BEGIN Recorded information

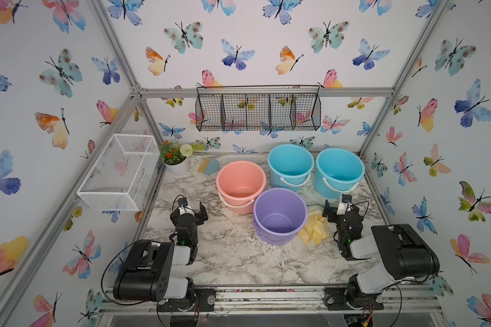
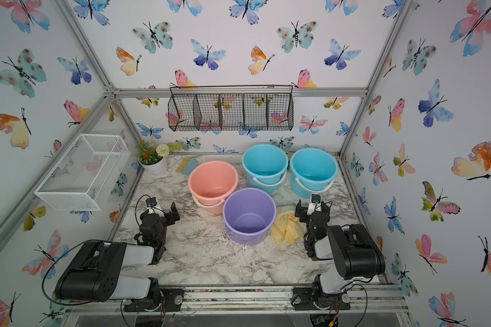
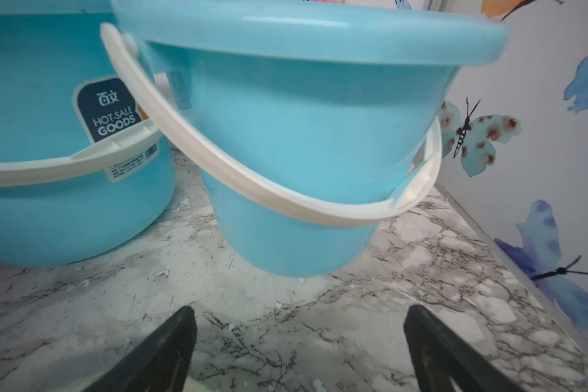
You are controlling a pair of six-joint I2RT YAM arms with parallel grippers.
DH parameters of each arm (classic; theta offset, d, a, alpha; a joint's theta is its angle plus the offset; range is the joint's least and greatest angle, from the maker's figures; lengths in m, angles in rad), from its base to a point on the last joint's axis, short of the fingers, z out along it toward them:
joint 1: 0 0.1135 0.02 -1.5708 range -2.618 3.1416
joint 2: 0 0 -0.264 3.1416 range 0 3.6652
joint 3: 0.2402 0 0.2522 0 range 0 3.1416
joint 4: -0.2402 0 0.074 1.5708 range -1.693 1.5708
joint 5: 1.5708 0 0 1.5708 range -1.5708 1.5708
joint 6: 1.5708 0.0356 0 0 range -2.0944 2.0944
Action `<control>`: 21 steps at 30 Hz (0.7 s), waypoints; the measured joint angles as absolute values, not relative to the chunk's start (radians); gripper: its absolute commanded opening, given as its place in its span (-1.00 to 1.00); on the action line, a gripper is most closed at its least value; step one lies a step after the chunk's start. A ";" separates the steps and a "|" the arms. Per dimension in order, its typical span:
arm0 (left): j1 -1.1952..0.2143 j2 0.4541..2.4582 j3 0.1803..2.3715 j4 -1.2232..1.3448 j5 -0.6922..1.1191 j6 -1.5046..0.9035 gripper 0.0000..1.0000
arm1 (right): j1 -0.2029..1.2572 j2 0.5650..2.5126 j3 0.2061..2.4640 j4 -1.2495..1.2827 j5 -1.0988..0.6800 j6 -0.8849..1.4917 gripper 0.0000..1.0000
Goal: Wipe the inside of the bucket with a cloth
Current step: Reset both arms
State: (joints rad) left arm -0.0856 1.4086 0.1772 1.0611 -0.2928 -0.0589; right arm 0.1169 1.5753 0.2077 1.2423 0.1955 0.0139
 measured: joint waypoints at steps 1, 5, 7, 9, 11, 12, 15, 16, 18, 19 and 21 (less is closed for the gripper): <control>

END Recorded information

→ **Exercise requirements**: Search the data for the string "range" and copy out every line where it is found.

→ **Output**:
DH parameters of each arm (classic; theta offset, d, a, alpha; a joint's theta is its angle plus the offset; range is the joint's least and greatest angle, from the maker's figures; lengths in m, angles in rad), from its base to a point on the last joint's axis, short of the fingers, z out along it toward them:
joint 1: 0 0.1135 0.02 -1.5708 range -2.618 3.1416
joint 2: 0 0 -0.264 3.1416 range 0 3.6652
joint 3: 0.2402 0 0.2522 0 range 0 3.1416
joint 4: -0.2402 0 0.074 1.5708 range -1.693 1.5708
joint 5: 1.5708 0 0 1.5708 range -1.5708 1.5708
joint 6: 1.5708 0.0356 0 0 range -2.0944 2.0944

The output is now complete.